Morning All,
I've recently had the need to geocode IP addresses - not a thing Alteryx has a built in provision for. Having looked at the community for ideas I've seen that it's a problem that has come up a few times over the years with not much in the way of solutions.
I thought it might be useful to share my experiences.
There are a few approaches I took before landing on my ultimate solution to the problem which I'll quickly outline -
Methods I tried -
Ultimately I decided it was about narrowing down the intital group you match to.
My background is in Location Planning/Analysis so I'm well familiar with the spatial tools.
It occured to me that the spatial match tool is incredibly efficient at both loading large sets of data and performing match operations, with this in mind I decided to convert the IP ranges in the IP database to co-ordinates and create a point spatial object to represent them (I did this by making them fractions of the maximum possible IP and then multiplying them by 90, IP range start becomes the X co-ord, IP range end becomes the Y co-ord). I then embed this in the spatial match tool.

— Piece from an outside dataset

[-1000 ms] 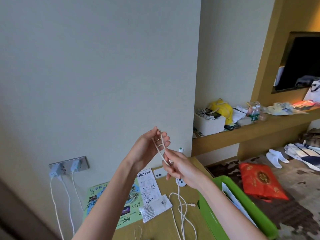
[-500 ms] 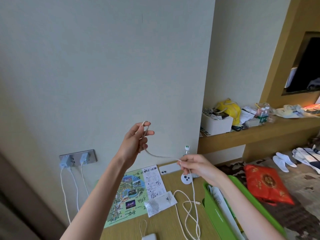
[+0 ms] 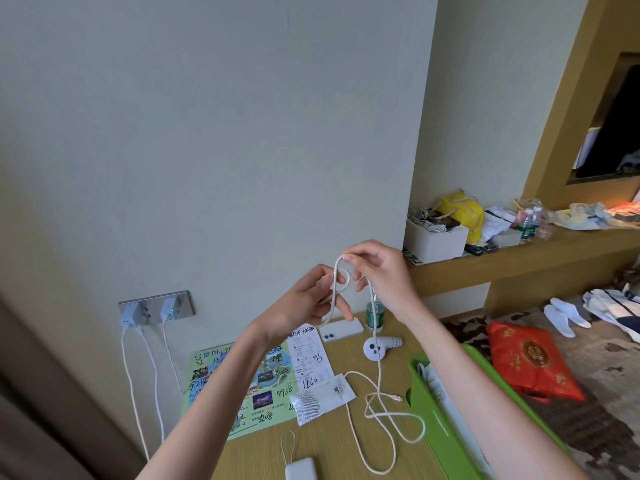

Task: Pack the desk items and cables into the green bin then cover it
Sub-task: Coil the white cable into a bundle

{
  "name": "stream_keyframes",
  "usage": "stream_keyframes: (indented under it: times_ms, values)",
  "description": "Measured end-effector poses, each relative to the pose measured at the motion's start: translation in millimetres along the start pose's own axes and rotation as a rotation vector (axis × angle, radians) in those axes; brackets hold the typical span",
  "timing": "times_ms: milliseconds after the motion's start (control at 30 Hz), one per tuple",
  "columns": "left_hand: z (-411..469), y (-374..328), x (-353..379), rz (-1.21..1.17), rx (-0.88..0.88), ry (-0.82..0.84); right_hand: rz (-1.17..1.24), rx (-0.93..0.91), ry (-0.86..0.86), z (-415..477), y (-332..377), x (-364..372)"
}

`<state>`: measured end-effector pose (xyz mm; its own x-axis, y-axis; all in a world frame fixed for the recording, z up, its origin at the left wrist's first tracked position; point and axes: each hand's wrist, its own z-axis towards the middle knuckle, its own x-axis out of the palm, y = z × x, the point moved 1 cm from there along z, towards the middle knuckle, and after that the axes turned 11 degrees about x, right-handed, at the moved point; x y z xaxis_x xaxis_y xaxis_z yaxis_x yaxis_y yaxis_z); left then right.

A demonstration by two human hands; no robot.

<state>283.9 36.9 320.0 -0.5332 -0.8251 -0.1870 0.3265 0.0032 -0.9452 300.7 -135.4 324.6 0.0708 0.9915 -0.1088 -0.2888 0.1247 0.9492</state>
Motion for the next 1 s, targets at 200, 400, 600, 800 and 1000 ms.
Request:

Then if you were to convert the IP you are interested in to co-ordinates as well (using the converted IP as both X and Y) you will get another spatial point. The next part of the process was to draw a small circle around the IP of interest and spatial match to full database. (the size of the circle determines the number of possible matches you will get), you can then just filter this small subset of possibles to get your answer.

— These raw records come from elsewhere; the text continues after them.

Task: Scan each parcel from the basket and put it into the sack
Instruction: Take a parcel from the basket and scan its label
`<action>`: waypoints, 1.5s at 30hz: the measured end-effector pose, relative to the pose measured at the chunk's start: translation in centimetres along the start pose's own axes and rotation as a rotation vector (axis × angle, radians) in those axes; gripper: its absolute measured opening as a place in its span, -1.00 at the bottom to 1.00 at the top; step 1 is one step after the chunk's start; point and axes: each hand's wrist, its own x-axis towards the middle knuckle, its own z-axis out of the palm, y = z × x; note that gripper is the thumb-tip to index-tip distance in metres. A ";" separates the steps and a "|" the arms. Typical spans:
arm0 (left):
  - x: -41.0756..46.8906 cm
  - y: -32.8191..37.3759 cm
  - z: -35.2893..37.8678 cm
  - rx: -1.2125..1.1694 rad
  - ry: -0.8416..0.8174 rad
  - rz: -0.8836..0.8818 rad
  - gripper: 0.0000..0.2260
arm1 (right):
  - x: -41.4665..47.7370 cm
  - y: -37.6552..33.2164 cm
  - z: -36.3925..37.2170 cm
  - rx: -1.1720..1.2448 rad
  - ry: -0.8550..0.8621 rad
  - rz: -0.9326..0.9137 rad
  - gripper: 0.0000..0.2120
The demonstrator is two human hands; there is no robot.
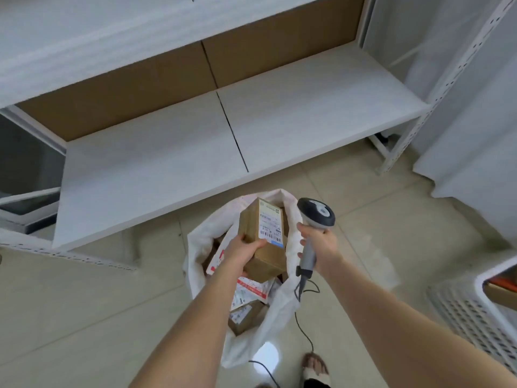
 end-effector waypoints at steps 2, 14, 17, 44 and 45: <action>3.6 -0.5 1.1 0.120 -0.002 0.014 -0.42 | 2.9 1.8 0.7 0.001 -0.009 0.004 -0.86; 21.2 -1.1 5.2 0.389 0.216 0.179 -0.48 | 15.3 10.1 4.2 0.046 0.014 0.059 -0.75; 22.3 -2.9 6.6 0.500 0.251 0.189 -0.40 | 16.2 10.7 4.3 0.089 -0.008 0.031 -0.84; -3.7 11.6 6.9 0.896 -0.058 0.588 -0.67 | -7.6 -1.3 -4.0 0.350 0.115 -0.070 -0.91; -5.4 12.2 8.2 0.905 -0.074 0.626 -0.67 | -8.8 -1.9 -5.4 0.375 0.133 -0.084 -0.92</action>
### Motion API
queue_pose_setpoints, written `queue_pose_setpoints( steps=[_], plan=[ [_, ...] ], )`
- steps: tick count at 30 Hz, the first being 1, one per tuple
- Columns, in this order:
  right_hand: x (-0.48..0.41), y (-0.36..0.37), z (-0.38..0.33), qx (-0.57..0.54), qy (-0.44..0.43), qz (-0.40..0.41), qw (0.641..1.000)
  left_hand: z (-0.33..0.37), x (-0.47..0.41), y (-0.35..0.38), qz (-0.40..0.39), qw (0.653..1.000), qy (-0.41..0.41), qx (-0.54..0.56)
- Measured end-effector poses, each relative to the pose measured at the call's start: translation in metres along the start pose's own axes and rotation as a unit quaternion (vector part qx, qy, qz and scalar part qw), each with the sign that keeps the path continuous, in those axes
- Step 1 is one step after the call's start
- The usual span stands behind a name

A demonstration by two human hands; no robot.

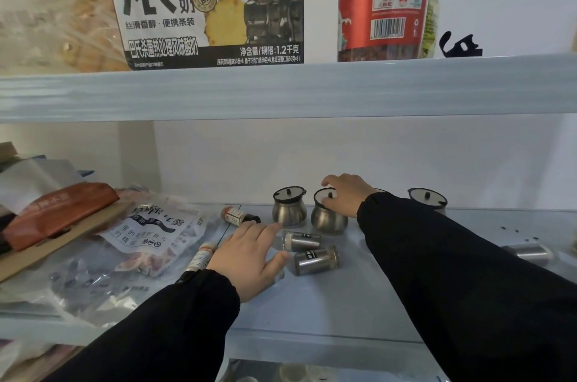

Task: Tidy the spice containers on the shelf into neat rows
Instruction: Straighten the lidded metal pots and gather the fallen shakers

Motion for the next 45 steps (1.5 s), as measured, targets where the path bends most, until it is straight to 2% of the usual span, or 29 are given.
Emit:
queue_pose_setpoints(
  steps=[2,6,13,25,36,40,45],
  plan=[
    [-0.001,0.003,0.001,0.045,0.0,-0.017,0.999,0.0,-0.001,0.0,0.0,1.0,0.0,-0.001],
    [0.003,0.002,-0.004,0.011,-0.008,-0.028,1.0,0.0,-0.002,0.001,-0.002,1.0,-0.003,-0.001],
    [0.006,-0.005,-0.008,0.029,-0.027,-0.059,0.998,0.002,-0.004,0.002,0.001,1.0,0.004,-0.009],
    [0.002,0.003,-0.001,0.01,-0.033,-0.055,0.998,0.003,-0.002,0.001,0.0,1.0,0.005,-0.009],
    [0.0,0.0,0.005,-0.008,0.002,-0.044,0.999,-0.007,0.004,-0.008,0.007,1.0,0.004,-0.003],
    [-0.008,-0.025,-0.02,-0.041,-0.013,0.032,0.999,-0.022,0.008,-0.014,0.015,1.0,-0.004,-0.005],
    [-0.018,-0.008,-0.073,-0.014,-0.057,-0.033,0.998,-0.039,0.021,-0.025,0.028,0.999,-0.021,-0.016]
  ],
)
Point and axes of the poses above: each hand's wrist, its own x-axis away from the middle knuckle, its own y-axis out of the palm, z = x × y, the point moved 9 cm from there along -x, towards the middle knuckle, and after that the axes turned 7 degrees about z, right-handed, at the moved point
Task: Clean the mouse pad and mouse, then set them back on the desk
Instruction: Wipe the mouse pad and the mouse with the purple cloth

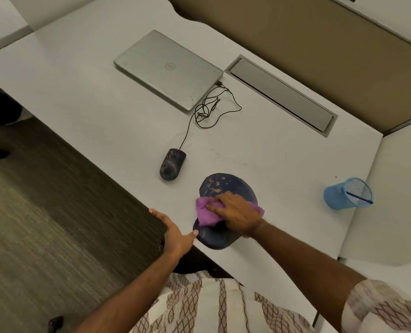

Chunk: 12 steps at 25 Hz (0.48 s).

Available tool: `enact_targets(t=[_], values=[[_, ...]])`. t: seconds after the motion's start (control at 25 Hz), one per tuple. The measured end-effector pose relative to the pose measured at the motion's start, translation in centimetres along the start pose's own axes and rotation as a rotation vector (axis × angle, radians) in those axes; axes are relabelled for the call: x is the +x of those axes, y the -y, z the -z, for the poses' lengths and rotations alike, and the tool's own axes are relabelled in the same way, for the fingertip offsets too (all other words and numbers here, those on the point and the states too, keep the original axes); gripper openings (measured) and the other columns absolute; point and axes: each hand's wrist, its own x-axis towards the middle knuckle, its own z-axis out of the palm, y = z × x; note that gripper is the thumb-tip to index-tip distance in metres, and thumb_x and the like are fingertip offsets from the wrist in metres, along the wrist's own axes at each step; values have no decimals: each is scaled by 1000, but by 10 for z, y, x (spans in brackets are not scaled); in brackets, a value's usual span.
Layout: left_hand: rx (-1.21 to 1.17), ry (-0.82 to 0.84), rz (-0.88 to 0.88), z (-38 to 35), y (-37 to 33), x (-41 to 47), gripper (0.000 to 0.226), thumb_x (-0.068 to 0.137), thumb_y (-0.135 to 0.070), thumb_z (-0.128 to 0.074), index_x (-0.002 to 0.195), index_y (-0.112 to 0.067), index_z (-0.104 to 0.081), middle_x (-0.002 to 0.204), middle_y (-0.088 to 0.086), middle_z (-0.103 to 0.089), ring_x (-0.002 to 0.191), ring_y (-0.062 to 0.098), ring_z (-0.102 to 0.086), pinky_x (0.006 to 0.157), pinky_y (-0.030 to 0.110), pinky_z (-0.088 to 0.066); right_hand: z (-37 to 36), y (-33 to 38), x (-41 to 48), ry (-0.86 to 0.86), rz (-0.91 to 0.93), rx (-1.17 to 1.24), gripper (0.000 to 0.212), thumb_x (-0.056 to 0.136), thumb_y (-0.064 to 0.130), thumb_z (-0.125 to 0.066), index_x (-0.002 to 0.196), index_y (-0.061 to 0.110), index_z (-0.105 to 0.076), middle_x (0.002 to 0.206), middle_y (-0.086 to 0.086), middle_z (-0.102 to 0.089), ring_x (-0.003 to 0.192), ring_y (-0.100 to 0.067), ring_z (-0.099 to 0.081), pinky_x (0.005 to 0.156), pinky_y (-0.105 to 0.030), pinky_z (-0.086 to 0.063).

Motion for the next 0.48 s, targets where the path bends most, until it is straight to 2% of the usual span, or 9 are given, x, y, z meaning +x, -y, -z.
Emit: enact_targets(t=[0.16, 0.24, 0.36, 0.48], values=[[26, -35, -1, -10, 28, 30, 166, 39, -53, -88, 137, -55, 46, 160, 30, -31, 138, 55, -42, 99, 70, -47, 22, -18, 30, -17, -315, 158, 58, 87, 15, -61, 140, 33, -50, 132, -7, -50, 120, -29, -47, 98, -39, -42], [24, -39, -4, -5, 12, 13, 165, 45, -47, -91, 136, -57, 46, 159, 29, -33, 138, 53, -43, 99, 70, -48, 22, -4, 30, -41, -404, 292, 53, 87, 15, -59, 137, 32, -54, 133, -4, -48, 123, -24, -45, 103, -35, -39], [9, -21, -12, 2, -11, -13, 158, 73, -22, -91, 129, -59, 52, 151, 25, -43, 133, 45, -50, 99, 66, -51, 5, 30, 3, -34, -208, 343, 54, 87, 15, -61, 137, 32, -54, 132, 0, -51, 117, -18, -47, 100, -30, -43], [-8, 0, -17, 2, -13, -14, 157, 75, -22, -90, 126, -59, 54, 148, 22, -46, 132, 44, -51, 101, 68, -49, 3, 30, -4, -43, -46, 290, 55, 87, 21, -66, 138, 32, -51, 128, -2, -55, 112, -19, -52, 96, -31, -49]])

Using this method I was able to bring the run time down to 1 minute per 10,000 geocodes.
If anyone is interested in this I'm happy to provide more detail.
Regards,
Ben
@Ben_H This is really fantastic! Great work! We need to get this into a knowledge article or blog post!
@Ben_H ,
I'm interested in finding out more (maybe not as excited as @joshuaburkhow ), but wanted to know if you would try using my spatial match macro in place of the spatial match tool?

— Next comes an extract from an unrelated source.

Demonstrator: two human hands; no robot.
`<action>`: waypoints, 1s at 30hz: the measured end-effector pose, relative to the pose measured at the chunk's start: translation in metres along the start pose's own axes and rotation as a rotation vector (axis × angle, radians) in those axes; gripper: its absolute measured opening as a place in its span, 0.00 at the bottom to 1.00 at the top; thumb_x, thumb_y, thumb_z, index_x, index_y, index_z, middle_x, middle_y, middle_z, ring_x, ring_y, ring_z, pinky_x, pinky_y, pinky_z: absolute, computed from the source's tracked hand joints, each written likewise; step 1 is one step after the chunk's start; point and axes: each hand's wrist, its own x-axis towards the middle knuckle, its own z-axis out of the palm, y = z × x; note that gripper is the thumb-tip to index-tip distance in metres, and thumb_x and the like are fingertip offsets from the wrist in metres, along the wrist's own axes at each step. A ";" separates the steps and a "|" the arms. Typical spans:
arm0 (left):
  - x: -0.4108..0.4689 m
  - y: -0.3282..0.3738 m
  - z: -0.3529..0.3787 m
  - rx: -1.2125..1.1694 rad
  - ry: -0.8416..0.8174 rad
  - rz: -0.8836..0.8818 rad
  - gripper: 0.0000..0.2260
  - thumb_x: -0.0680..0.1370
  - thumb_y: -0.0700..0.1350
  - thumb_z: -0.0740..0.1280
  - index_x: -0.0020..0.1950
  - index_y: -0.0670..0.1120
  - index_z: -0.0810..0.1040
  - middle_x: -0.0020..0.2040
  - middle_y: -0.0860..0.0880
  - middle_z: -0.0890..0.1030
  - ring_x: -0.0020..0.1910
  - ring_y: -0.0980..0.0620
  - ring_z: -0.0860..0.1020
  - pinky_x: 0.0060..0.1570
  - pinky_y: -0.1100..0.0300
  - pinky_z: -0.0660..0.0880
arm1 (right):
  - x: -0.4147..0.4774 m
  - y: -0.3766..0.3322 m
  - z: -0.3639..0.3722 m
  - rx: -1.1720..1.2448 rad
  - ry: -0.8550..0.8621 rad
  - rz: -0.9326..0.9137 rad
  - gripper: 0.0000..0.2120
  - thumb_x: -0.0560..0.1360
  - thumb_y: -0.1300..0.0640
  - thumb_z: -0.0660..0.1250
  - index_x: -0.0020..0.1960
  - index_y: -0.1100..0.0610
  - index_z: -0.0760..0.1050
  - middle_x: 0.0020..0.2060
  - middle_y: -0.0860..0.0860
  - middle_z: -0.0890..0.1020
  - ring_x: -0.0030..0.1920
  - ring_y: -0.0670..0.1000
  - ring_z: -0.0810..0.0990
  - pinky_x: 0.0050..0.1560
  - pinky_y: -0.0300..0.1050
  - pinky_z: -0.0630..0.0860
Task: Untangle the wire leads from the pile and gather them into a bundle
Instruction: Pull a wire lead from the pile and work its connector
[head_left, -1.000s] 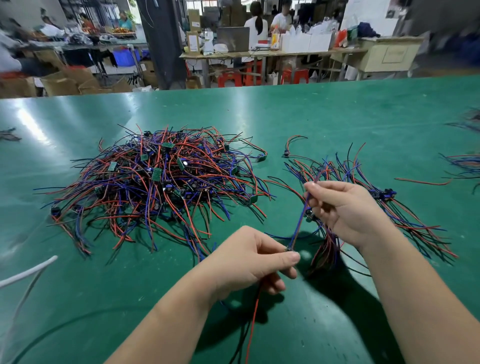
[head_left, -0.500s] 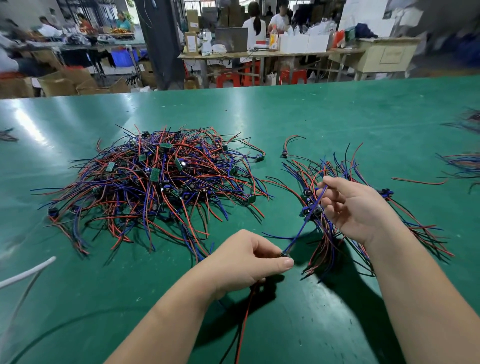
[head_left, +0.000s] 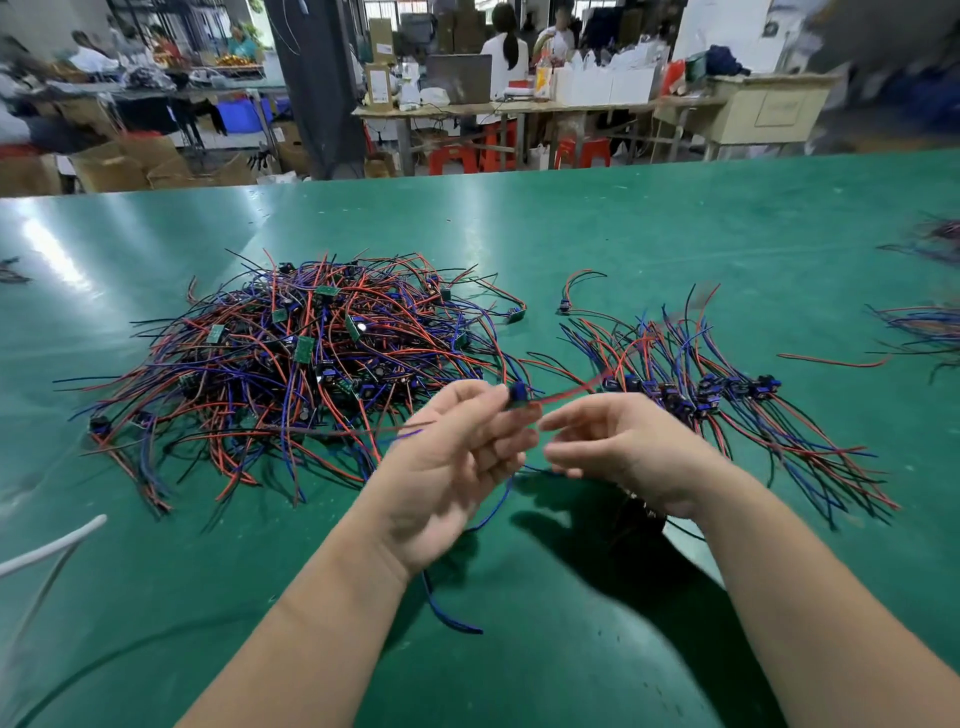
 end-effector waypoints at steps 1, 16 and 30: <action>0.000 0.001 -0.001 -0.040 0.034 0.023 0.13 0.61 0.49 0.73 0.40 0.51 0.73 0.40 0.47 0.84 0.36 0.53 0.82 0.42 0.62 0.76 | -0.002 0.000 0.005 -0.004 -0.067 -0.028 0.11 0.66 0.67 0.73 0.47 0.61 0.79 0.33 0.53 0.81 0.32 0.47 0.79 0.35 0.36 0.76; -0.003 -0.007 0.002 0.429 -0.109 0.229 0.14 0.70 0.28 0.70 0.47 0.46 0.81 0.45 0.46 0.85 0.47 0.53 0.83 0.46 0.66 0.77 | 0.001 -0.010 0.013 0.546 0.067 -0.126 0.05 0.58 0.58 0.74 0.32 0.57 0.80 0.31 0.53 0.81 0.31 0.46 0.78 0.33 0.36 0.75; -0.002 -0.006 0.009 0.522 0.256 0.182 0.12 0.77 0.34 0.61 0.40 0.43 0.82 0.37 0.47 0.82 0.30 0.50 0.82 0.31 0.59 0.80 | 0.001 -0.005 0.015 0.300 0.134 -0.107 0.07 0.65 0.65 0.73 0.32 0.58 0.77 0.25 0.54 0.79 0.22 0.47 0.76 0.23 0.34 0.71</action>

AMP may eventually eliminate the performance benefits of my tool, but I'd be interested in hearing how much the macro improves your throughput.
https://gallery.alteryx.com/#!app/CReW-Spatial-Match/5c335c5f0462d70ba8a5b2cb
Otherwise, I could ask for your testing workflow (Exported to include both data and process) and I'll publish here the results.
Cheers,
Mark
Hi @MarqueeCrew
I had a go at implementing your Macro but it couldn't quite figure out how to add it in without completely reworking mine.
The size of the IP databases means that it doesn't really lend itself to zipping up and sharing but I'll break down my process a bit for more for you below. Hopefully that helps a little.
Top level - as you might expect you just run a set of IP addresses into a macro - in this instance I ran 10,000.
Batch Data - I split the list of IP addresses into batches - this was to save memory originally but I'm not sure if this isn't just making it take longer at this point. I would expect batching to be more beneficial for larger sets.
Geocode -
I then run actual matching part – each batch comes through and the IP addresses are converted to a number then co-ordinates.
A centroid is generated and a radius. (this is arbitrary – it’s too big at the moment I think)
The radius is then matched to the universe (all spatial objects are dumped at this point).
The spatial match output contains what I'm looking for - I filter down to matching record (i.e. where input IP is >= IP range from and <= IP range to) and then output.
I then add on the full set of data from the IP database – this again I think could be better – the embedded version contains as little information as possible to make that part quicker but I might just be slowing the whole process down here anyway.
Regards,
Ben